▸ Problem to work on: Whenever the string "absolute" turns up in a line below, that line should be copied.
================
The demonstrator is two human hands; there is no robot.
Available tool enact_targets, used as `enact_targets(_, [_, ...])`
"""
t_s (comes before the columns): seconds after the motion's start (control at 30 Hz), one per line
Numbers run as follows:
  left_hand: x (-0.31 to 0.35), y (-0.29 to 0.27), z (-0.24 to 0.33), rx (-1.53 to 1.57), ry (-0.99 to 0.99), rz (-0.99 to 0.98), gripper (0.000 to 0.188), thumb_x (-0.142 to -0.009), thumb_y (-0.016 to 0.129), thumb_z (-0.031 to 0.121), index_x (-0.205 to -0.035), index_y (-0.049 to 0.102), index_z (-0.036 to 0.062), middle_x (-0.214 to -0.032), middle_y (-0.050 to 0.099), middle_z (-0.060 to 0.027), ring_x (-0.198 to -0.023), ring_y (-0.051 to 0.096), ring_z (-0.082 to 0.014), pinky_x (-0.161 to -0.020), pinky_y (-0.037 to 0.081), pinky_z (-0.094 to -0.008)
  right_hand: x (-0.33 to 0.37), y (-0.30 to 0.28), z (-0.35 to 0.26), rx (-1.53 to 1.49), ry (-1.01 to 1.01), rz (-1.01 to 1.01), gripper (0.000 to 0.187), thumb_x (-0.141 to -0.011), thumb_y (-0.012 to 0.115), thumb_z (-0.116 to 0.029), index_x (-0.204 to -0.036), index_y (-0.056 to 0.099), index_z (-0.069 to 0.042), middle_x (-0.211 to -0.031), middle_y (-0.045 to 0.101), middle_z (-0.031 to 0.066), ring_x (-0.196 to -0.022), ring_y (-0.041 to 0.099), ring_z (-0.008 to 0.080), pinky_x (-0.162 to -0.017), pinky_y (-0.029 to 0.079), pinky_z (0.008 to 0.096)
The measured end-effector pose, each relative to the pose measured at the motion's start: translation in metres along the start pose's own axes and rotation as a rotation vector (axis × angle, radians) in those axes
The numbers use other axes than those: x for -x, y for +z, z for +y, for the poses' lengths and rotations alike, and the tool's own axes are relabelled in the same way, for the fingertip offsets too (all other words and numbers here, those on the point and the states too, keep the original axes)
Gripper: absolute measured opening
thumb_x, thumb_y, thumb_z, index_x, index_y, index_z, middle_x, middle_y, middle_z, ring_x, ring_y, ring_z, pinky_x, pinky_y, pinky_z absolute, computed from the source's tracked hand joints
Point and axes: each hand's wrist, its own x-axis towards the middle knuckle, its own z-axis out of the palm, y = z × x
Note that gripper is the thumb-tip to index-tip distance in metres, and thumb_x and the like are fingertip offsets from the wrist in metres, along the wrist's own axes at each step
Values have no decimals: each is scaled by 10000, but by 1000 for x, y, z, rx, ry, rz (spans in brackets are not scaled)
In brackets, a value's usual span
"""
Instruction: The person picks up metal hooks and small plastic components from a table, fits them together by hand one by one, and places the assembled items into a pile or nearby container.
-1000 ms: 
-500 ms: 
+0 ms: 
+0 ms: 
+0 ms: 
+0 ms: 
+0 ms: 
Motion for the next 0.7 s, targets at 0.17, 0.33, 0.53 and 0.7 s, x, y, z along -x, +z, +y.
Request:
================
▸ Reply:
Gripper: absolute measured opening
thumb_x, thumb_y, thumb_z, index_x, index_y, index_z, middle_x, middle_y, middle_z, ring_x, ring_y, ring_z, pinky_x, pinky_y, pinky_z absolute, computed from the source's tracked hand joints

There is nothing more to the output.